This is a short introduction to two of the flagship tools created by the Jupyter Community.
Note: This interface is provided by the JupyterLite project, which embeds an entire JupyterLab interface, with many popular packages for scientific computing, in your browser. There may be some minor differences in behavior between JupyterLite and the JupyterLab you install locally.
JupyterLab is a next-generation web-based user interface for Project Jupyter. It enables you to work with documents and activities such as Jupyter notebooks, text editors, terminals, and custom components in a flexible, integrated, and extensible manner. It is the interface that you're looking at right now.
For an overview of the JupyterLab interface, see the JupyterLab Welcome Tour on this page, by going to Help -> Welcome Tour
and following the prompts.
See Also: For a more in-depth tour of JupyterLab with a full environment that runs in the cloud, see the JupyterLab introduction on Binder.
Jupyter Notebooks are a community standard for communicating and performing interactive computing. They are a document that blends computations, outputs, explanatory text, mathematics, images, and rich media representations of objects.
JupyterLab is one interface used to create and interact with Jupyter Notebooks.
For an overview of Jupyter Notebooks, see the JupyterLab Welcome Tour on this page, by going to Help -> Notebook Tour
and following the prompts.
See Also: For a more in-depth tour of Jupyter Notebooks and the Classic Jupyter Notebook interface, see the Jupyter Notebook IPython tutorial on Binder.
Below is an example of a code cell. We'll visualize some simple data using two popular packages in Python. We'll use NumPy to create some random data, and Matplotlib to visualize it.
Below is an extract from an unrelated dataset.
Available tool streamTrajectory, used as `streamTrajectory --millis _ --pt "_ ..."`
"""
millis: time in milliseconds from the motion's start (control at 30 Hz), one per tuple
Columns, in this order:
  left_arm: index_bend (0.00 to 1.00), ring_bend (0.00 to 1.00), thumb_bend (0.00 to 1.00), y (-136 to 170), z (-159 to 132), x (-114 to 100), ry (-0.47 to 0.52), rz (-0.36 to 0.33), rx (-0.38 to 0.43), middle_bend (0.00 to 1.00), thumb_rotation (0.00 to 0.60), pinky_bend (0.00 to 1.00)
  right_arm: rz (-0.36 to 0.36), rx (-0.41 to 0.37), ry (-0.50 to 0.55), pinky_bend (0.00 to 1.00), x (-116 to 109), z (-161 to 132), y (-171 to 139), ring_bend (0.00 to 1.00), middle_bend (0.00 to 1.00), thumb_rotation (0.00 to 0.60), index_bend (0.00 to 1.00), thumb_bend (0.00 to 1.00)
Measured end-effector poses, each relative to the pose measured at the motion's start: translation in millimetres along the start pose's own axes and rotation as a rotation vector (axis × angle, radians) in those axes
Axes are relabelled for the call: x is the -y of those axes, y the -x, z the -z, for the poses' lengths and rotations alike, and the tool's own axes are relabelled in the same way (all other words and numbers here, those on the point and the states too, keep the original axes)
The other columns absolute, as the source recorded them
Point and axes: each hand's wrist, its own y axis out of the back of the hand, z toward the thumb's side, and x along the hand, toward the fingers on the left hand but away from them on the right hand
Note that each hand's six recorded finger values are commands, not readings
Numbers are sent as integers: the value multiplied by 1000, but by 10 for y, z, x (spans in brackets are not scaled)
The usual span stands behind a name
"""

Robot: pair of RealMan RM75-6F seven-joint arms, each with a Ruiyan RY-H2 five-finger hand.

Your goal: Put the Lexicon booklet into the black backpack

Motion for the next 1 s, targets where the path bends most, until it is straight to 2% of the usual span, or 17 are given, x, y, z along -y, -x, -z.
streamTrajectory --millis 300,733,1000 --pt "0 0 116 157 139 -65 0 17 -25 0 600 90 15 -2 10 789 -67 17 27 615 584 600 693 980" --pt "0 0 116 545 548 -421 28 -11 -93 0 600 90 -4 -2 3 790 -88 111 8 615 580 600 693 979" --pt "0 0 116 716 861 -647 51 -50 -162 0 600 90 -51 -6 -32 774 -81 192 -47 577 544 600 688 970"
Note how the code and the results of running the code are bundled together.
from matplotlib import pyplot as plt
import numpy as np
# Generate 100 random data points along 3 dimensions
x, y, scale = np.random.randn(3, 100)
fig, ax = plt.subplots()
# Map each onto a scatterplot we'll create with Matplotlib
ax.scatter(x=x, y=y, c=scale, s=np.abs(scale)*500)
ax.set(title="Some random data, created with JupyterLab!")
plt.show()
This is just a short introduction to JupyterLab and Jupyter Notebooks. This demonstration contains a lot more that you can play around with. Here are some pointers to help you take the next step. Each of the items below corresponds to a file or folder in the file browser to the left.
pyolite/
is a folder that contains several Jupyter Notebooks that highlight many more things that you can do in JupyterLab / JupyterLite. Explore them for inspiration about what you'd like to do next.